Longitudinal predictors of addictions treatment utilization in treatment-naïve adults with alcohol use disorders.

Drug Alcohol Depend 2011 Jan 15;113(2-3):215-21. Epub 2010 Sep 15.

Department of Veterans Affairs, Health Services Research & Development, 2215 Fuller Road 11H, Ann Arbor, MI 48105, United States.

Background: Despite the substantial prevalence of alcohol use disorders (AUDs), prior research indicates that most people with AUDs never utilize either formal or informal treatment services. Several prior studies have examined the characteristics of individuals with AUDs who receive treatment; however, limited longitudinal data are available on the predictors of receiving AUD services in treatment-naive individuals with AUDs.

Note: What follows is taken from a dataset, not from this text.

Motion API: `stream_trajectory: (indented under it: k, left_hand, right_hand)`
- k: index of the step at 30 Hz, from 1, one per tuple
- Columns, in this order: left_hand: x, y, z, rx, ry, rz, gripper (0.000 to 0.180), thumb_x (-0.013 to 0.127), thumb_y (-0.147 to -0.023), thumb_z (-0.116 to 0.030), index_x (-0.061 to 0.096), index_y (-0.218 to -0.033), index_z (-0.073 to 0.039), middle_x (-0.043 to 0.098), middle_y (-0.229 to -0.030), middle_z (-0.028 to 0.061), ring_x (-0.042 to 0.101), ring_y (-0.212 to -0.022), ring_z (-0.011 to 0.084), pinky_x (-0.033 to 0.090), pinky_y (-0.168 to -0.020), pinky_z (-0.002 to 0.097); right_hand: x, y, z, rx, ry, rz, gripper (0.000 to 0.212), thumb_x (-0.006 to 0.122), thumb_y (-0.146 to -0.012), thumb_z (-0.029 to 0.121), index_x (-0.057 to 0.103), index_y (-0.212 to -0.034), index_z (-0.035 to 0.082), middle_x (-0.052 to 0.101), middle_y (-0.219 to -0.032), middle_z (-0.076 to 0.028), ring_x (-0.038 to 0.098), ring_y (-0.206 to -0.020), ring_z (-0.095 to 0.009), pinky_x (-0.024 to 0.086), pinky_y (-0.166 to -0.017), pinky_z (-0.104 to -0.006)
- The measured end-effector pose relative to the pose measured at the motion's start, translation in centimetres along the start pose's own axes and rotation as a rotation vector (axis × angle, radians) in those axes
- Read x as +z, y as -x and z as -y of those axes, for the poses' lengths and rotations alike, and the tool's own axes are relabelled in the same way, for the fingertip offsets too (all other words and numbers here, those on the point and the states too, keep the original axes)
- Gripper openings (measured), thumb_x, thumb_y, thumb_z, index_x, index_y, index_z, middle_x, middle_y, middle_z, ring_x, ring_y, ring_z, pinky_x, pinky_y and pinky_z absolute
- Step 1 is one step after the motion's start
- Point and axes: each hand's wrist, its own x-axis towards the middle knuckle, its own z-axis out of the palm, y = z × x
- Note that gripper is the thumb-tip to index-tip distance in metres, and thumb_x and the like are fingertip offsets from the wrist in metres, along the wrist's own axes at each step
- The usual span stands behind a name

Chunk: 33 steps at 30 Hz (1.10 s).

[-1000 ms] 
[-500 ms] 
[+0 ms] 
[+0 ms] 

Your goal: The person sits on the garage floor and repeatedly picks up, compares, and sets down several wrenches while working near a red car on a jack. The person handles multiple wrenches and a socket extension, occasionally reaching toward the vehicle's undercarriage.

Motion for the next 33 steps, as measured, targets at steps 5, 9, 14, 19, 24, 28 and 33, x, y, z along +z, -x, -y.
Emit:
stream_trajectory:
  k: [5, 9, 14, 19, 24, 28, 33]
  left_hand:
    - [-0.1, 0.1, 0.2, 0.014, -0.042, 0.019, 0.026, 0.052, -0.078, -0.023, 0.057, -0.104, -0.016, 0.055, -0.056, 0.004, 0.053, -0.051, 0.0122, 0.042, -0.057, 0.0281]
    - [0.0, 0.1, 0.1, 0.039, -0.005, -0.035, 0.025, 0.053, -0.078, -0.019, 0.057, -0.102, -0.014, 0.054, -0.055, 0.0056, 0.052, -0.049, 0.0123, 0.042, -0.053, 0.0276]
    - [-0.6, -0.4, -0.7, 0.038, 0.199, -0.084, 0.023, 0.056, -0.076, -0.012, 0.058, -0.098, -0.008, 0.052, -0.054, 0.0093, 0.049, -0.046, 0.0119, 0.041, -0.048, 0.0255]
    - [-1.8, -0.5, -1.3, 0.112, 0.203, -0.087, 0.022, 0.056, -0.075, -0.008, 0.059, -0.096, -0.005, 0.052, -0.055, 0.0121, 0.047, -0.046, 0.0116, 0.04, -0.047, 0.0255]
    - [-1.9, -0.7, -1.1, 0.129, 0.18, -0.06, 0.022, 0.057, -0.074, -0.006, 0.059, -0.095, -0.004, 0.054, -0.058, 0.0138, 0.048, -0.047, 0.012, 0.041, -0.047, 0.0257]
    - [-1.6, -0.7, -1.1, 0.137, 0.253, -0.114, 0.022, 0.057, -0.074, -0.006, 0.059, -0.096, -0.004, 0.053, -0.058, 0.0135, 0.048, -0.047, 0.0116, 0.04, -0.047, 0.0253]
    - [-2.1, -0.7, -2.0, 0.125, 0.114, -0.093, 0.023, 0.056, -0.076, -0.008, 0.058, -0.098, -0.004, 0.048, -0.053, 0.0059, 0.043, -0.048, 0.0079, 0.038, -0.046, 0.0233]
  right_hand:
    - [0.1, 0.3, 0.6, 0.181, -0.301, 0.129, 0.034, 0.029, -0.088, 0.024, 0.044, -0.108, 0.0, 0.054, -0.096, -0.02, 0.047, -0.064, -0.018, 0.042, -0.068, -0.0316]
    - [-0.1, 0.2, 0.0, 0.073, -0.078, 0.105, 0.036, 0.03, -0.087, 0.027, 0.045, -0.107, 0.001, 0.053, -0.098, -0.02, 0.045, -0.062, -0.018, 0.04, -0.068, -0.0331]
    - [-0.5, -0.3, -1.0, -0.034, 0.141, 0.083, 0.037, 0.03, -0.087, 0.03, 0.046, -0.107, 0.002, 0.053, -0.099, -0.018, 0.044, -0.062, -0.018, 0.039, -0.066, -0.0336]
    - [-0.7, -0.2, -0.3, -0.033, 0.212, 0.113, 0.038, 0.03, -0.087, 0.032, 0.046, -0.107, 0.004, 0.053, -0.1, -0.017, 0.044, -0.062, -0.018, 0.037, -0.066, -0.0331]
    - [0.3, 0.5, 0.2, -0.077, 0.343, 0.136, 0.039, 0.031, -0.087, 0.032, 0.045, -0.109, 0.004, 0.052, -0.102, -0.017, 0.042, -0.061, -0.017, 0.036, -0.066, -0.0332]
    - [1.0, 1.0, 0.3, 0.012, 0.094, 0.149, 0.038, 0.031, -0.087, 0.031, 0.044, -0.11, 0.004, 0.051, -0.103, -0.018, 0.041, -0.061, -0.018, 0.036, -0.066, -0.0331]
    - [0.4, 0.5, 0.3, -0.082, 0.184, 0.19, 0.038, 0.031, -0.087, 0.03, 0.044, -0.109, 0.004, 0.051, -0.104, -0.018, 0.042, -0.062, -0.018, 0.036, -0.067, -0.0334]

Methods: This study utilized data from the National Epidemiological Survey on Alcohol and Related Conditions (NESARC) to identify adults in Wave 1 who met criteria for an AUD within the last 12 months and reported no prior lifetime alcohol treatment (N = 2760). These individuals were surveyed again at Wave 2, approximately 3-4 years later (N = 2170). This study examined the Wave 1 demographic and psychiatric conditions that were associated with receipt of AUD treatment services between Waves 1 and 2.

Results: In multivariable analyses, use of AUD treatment services between Waves 1 and 2 was significantly more likely among those who were male, non-Caucasian, younger, had lower income, and who had health insurance. Additionally, those who met criteria for a baseline drug use disorder, anxiety disorder or a personality disorder were more likely to receive AUD treatment.

Conclusions: Treatment was more often utilized in those who had more severe baseline psychopathology and in those with fewer economic resources. These findings highlight the need to broaden the types of care available to individuals with AUDs to increase the appeal of AUD services.